# PROBLEM TO SOLVE
Where a line in the records below includes "beige", pull that line out.

----- PROVIDED INFORMATION -----

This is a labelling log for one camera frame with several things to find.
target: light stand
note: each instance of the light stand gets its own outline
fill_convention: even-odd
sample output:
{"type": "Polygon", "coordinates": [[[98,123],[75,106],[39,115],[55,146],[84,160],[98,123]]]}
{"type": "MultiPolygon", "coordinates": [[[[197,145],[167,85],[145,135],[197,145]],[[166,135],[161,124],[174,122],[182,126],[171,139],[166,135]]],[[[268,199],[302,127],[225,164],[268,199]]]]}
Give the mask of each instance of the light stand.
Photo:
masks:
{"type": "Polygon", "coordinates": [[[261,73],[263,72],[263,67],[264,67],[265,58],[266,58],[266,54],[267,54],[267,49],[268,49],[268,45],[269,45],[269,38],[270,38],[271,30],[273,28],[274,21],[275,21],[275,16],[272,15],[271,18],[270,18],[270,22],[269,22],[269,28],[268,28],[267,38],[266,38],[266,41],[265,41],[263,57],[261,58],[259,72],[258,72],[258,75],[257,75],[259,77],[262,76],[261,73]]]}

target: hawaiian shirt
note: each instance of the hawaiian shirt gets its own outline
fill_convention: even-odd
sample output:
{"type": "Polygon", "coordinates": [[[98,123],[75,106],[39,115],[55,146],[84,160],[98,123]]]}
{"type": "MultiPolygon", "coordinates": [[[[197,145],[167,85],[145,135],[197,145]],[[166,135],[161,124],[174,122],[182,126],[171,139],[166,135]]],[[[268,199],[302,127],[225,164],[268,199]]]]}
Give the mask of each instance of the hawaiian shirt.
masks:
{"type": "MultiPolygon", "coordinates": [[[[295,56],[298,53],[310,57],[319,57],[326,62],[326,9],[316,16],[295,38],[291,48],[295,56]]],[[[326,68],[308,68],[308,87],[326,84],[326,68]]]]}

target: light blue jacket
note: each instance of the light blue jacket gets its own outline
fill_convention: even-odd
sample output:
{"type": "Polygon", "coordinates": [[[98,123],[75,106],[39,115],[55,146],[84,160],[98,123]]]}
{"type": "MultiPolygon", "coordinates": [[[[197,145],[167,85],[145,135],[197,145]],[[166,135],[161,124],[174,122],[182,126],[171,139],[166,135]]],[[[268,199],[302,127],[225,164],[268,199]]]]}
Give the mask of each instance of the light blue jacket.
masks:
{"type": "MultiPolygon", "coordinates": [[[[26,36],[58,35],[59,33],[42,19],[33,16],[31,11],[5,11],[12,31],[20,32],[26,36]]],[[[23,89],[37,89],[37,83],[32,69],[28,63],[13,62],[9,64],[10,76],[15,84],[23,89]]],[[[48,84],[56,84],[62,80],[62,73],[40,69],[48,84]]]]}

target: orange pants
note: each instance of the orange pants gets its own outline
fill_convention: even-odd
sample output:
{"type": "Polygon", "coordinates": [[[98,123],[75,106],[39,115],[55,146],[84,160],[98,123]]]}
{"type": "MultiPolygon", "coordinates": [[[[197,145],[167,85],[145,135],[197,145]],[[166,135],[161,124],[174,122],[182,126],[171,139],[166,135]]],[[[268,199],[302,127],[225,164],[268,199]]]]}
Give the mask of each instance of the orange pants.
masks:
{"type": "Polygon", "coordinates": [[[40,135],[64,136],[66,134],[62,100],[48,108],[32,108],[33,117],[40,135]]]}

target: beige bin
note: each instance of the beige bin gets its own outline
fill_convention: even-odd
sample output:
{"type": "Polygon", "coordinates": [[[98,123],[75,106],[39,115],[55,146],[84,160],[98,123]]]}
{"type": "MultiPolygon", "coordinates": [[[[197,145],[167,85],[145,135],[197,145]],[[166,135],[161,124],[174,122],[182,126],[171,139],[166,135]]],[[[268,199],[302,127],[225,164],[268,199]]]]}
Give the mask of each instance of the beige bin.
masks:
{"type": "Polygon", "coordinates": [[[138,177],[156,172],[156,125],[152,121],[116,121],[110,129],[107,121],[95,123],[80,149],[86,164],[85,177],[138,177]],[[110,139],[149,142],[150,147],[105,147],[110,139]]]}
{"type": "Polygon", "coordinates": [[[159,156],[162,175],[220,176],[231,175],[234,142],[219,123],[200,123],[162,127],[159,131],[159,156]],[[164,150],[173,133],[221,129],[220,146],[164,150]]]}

-----

# RESPONSE TO THE EXERCISE
target: beige bin
note: each instance of the beige bin gets its own outline
Give the mask of each instance of the beige bin.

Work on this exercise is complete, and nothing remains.